While stratigraphy is time-dependent, preservation at any spatial x-y location is independent of any other location. Thus, the computation is vectorized to sweep through all “stratigraphic columns” simultaneously. The operation works by beginning at the highest elevation of the stratigraphic volume, and sweeping down though all elevations with an x-y “plate”. The plate indicates whether sediments are preserved below the current iteration elevation, at each x-y location.

Once the iteration elevation is less than the strata surface at any x-y location, there will always be sediments preserved below it, at every elevation. We simply need to determine which time interval these sediments record. Then we store this time indicator into the sparse array.

So, in the end, coordinates in resultant boxy stratigraphy are linked to t-x-y coordinates in the data source, by building a mapping that can be utilized repeatedly from a single stratigraphy computation.

This function is declared as private and not part of the public API, however some users may find it helpful. The function is heavily utlized internally. Function inputs and outputs are standard numpy ndarray, so that these functions can accept data from an arbitrary source.

Parameters
  • strata (ndarray) – A t-x-y ndarry of stratal surface elevations. Can be computed by _compute_elevation_to_preservation.

  • z – Vertical coordinates of stratigraphy. Note that z does not need to have regular intervals.

Returns

  • strat_coords (ndarray) – An N x 3 array of z-x-y coordinates where information is preserved in the boxy stratigraphy. Rows in strat_coords correspond with rows in data_coords.

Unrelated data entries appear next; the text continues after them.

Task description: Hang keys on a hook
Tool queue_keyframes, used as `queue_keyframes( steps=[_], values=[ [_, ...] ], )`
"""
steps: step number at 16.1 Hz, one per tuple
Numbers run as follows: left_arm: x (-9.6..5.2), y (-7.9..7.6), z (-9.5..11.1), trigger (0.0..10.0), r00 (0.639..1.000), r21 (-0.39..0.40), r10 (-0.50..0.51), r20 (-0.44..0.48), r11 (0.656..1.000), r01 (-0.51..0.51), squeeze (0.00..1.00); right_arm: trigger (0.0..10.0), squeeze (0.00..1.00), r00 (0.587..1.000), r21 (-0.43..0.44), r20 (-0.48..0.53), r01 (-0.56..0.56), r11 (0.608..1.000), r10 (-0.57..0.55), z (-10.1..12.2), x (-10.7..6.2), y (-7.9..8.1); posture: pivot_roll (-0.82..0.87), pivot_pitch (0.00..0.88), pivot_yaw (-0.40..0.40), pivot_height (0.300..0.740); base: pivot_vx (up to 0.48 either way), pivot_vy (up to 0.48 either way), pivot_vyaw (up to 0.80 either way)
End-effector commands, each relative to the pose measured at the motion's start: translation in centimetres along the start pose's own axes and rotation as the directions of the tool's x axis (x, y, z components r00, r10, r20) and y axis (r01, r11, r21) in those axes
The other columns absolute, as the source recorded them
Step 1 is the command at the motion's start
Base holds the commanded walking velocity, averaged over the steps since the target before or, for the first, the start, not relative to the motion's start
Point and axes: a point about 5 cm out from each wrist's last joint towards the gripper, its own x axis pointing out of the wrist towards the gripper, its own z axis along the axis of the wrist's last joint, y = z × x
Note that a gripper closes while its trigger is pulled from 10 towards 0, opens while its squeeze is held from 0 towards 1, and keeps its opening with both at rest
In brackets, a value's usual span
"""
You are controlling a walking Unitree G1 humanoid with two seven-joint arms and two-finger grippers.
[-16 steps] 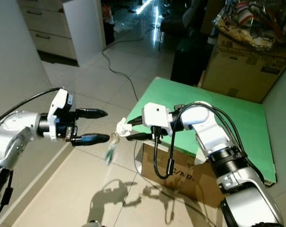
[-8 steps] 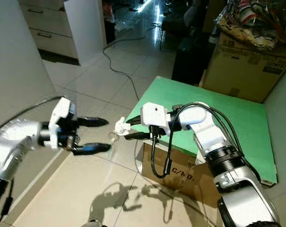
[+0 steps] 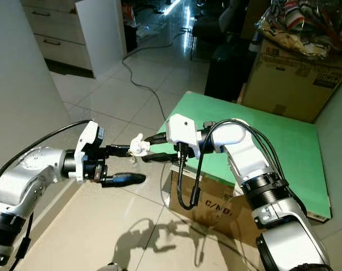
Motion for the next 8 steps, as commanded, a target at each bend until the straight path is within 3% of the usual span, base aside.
queue_keyframes(
  steps=[1,2,8],
  values=[
    [0.2,0.2,0.5,3.2,1.000,0.023,0.000,-0.003,1.000,0.000,0.00,0.0,0.00,1.000,-0.042,0.023,0.009,0.999,-0.008,1.3,-0.3,-0.6,0.03,0.003,0.019,0.740,0.000,0.000,0.00],
    [0.2,0.4,0.4,0.0,1.000,0.020,0.015,0.003,1.000,-0.015,0.00,0.0,0.00,0.999,-0.034,0.037,0.005,0.999,-0.004,1.5,-0.3,-0.5,0.03,0.003,0.019,0.740,0.000,0.000,0.00],
    [-0.4,0.7,0.6,0.0,0.999,0.025,0.042,0.015,0.999,-0.043,0.00,0.0,0.00,0.999,-0.023,-0.028,-0.020,1.000,0.019,0.5,-1.2,0.0,0.03,0.002,0.009,0.740,0.000,0.000,0.00]
  ],
)
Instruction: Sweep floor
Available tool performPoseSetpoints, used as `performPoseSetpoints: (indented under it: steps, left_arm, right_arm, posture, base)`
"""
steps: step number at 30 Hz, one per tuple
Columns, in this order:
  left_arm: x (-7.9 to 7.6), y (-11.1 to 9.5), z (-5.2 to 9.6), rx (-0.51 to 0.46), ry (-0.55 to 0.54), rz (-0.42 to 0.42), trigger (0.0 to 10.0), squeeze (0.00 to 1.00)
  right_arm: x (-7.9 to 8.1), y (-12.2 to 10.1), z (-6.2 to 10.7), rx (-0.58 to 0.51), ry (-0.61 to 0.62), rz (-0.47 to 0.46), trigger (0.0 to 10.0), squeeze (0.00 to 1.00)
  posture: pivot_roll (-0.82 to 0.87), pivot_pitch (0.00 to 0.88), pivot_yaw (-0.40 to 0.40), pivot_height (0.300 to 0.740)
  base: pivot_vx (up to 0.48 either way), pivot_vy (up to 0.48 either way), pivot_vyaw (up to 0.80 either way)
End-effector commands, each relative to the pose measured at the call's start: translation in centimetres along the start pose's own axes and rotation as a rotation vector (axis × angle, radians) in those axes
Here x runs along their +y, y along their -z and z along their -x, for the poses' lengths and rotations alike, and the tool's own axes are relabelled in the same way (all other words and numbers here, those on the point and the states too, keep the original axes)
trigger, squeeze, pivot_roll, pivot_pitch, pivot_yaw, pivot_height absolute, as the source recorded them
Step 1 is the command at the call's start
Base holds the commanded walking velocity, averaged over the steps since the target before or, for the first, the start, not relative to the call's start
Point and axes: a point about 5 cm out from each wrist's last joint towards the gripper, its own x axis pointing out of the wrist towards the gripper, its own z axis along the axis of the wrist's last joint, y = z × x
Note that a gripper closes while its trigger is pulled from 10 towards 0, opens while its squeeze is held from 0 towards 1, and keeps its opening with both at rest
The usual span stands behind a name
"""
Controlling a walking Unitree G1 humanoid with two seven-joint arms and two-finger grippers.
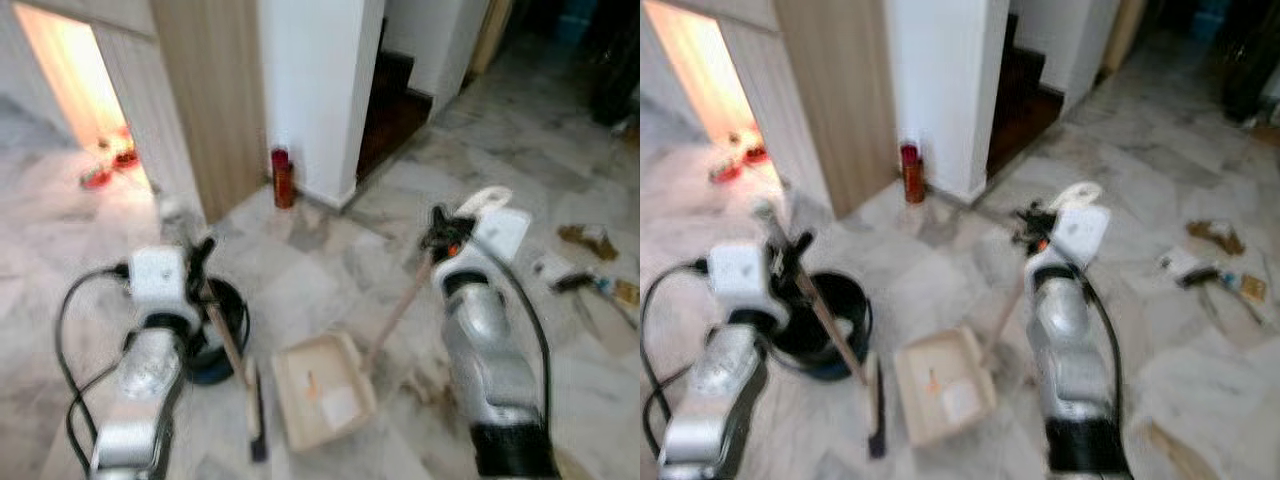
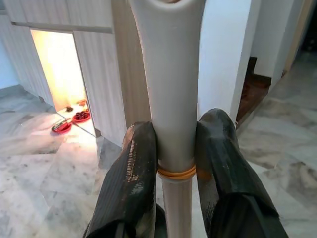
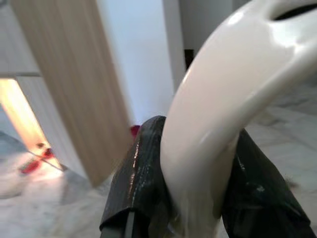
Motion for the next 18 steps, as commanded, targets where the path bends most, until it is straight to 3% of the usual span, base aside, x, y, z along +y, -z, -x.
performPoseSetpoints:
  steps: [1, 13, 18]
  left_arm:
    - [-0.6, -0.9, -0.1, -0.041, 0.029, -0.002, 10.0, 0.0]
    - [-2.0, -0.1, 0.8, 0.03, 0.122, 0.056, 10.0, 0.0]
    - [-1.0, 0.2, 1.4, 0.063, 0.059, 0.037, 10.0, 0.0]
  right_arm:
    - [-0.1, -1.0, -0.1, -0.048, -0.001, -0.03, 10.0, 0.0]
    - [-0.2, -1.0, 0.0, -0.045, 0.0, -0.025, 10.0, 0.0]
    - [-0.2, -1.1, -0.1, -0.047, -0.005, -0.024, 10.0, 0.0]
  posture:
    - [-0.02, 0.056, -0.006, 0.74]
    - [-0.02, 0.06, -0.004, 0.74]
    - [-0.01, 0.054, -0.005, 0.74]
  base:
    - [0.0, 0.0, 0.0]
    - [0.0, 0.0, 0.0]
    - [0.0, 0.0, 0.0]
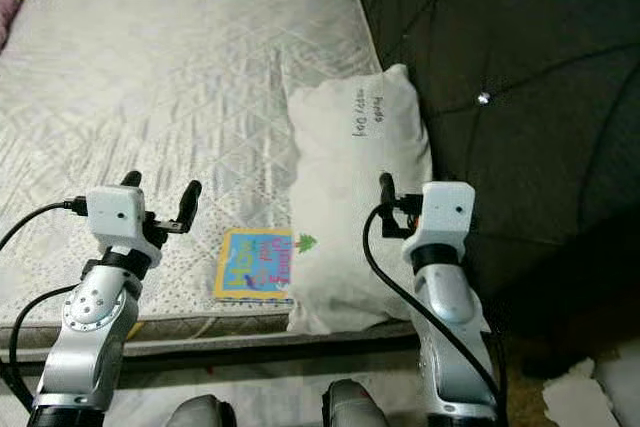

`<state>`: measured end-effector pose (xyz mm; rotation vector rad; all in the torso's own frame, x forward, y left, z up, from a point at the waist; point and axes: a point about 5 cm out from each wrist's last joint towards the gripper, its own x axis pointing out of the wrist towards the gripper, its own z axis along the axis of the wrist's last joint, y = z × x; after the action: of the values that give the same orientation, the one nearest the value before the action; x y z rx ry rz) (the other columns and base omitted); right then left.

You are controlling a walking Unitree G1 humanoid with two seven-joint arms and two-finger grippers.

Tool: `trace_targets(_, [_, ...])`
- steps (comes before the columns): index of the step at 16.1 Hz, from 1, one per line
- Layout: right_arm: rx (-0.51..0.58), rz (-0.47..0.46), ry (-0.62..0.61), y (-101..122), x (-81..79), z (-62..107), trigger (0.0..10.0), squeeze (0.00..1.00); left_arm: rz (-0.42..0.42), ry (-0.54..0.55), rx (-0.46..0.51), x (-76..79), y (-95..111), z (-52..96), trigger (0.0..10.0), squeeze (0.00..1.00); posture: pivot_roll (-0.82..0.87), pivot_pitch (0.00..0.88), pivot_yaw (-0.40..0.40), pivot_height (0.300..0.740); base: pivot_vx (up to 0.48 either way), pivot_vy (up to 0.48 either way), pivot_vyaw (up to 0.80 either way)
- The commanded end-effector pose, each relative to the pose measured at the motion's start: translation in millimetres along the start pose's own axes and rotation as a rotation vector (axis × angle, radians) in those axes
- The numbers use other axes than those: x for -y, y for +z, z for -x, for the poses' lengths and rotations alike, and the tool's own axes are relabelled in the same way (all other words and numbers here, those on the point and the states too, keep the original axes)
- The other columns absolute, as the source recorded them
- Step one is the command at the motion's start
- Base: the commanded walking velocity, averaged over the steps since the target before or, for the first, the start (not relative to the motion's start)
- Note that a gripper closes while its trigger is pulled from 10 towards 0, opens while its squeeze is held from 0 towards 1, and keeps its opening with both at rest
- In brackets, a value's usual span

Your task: Clean up the room

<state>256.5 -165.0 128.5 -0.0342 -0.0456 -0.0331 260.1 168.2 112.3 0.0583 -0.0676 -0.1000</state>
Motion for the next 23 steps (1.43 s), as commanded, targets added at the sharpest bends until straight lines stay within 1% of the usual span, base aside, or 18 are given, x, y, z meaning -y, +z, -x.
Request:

  • data_coords (ndarray) – An N x 3 array of t-x-y coordinates where information is to be extracted from the data array. Rows in data_coords correspond with rows in strat_coords.

deltametrics.strat._determine_strat_coordinates(elev, z=None, dz=None, nz=None)

Return a valid Z array for stratigraphy based on inputs.

This helper function enables support for user specified dz, nz, or z in many functions. The logic for determining how to handle these mutually exclusive inputs is placed in this function, to ensure consistent behavior across all classes/methods internally.

Note

At least one of the optional parameters must be supplied. Precedence when multiple arguments are supplied is z, dz, nz.

Parameters
  • elev (ndarray) – An up-to-three-dimensional array with timeseries of elevation values, where elevation is expected to along the zeroth axis.

  • z (ndarray, optional) – Array of Z values to use, returned unchanged if supplied.

  • dz (float, optional) – Interval in created Z array. Z array is created as np.arange(np.min(elev), np.max(elev)+dz, step=dz).

  • nz (int, optional) – Number of intervals in z. Z array is created as np.linspace(np.min(elev), np.max(elev), num=nz, endpoint=True).